PROBLEM TO SOLVE
The answer is a single figure: how many lines below contain the word "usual".

--- START ---

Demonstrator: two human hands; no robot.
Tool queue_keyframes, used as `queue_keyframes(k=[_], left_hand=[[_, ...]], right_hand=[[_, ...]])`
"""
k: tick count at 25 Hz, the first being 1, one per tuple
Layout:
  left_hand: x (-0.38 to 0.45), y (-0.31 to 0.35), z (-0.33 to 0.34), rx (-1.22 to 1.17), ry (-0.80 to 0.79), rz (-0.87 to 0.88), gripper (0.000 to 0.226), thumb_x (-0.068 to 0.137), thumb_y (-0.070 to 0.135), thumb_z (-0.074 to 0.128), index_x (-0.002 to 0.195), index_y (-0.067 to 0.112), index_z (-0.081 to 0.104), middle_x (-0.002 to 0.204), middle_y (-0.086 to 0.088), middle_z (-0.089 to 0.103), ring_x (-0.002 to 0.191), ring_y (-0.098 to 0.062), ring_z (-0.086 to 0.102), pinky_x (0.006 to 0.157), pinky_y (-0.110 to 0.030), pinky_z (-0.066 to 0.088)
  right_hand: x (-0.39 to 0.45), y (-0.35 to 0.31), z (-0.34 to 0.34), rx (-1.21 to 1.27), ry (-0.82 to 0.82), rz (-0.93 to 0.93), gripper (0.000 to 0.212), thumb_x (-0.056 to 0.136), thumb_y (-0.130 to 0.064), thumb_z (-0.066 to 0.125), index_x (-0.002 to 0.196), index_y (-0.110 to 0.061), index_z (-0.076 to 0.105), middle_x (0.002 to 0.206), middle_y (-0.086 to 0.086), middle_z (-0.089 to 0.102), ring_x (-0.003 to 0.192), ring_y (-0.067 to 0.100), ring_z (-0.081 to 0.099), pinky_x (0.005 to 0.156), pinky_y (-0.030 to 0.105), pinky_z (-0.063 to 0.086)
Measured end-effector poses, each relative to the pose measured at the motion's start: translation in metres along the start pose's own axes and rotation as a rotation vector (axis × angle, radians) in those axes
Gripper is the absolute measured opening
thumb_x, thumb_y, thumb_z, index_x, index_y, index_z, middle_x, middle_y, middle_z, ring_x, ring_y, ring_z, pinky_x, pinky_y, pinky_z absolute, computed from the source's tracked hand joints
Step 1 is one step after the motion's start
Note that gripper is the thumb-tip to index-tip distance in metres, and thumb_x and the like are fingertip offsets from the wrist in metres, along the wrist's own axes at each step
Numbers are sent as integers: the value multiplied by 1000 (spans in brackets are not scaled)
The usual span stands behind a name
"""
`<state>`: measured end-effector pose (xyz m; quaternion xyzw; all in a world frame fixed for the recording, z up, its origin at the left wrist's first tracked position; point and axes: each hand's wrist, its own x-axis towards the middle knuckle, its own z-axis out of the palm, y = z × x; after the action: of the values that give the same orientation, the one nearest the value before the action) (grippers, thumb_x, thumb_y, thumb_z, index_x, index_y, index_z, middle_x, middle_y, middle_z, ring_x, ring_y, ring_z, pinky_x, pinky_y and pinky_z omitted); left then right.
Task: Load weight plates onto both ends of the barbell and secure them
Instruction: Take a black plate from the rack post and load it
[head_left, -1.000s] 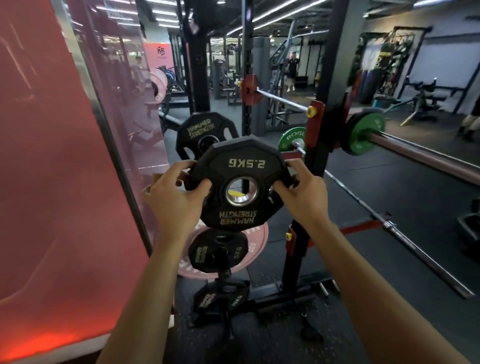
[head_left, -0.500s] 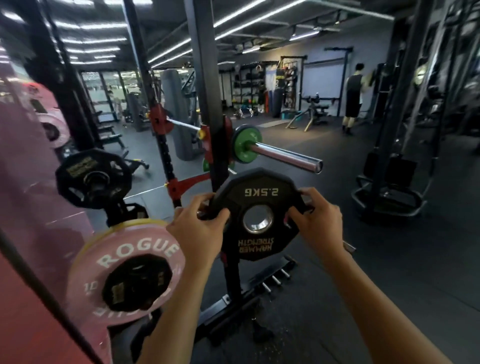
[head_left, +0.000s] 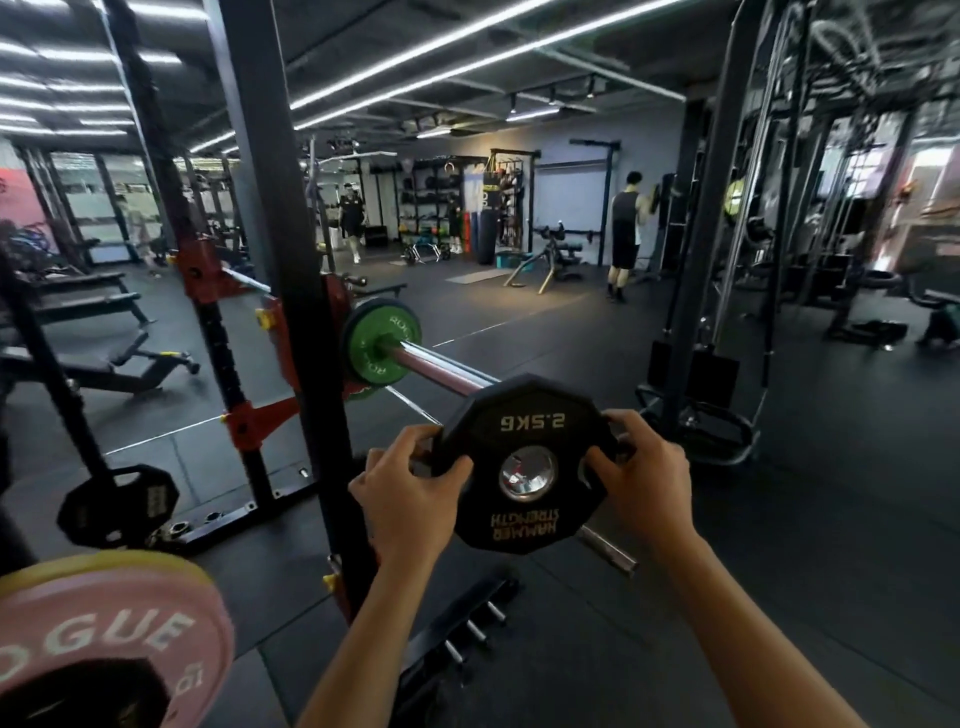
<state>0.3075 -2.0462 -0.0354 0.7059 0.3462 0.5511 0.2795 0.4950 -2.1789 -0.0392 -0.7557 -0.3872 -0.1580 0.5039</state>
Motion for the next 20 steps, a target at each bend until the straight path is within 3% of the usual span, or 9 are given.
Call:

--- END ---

EXERCISE SOLUTION
2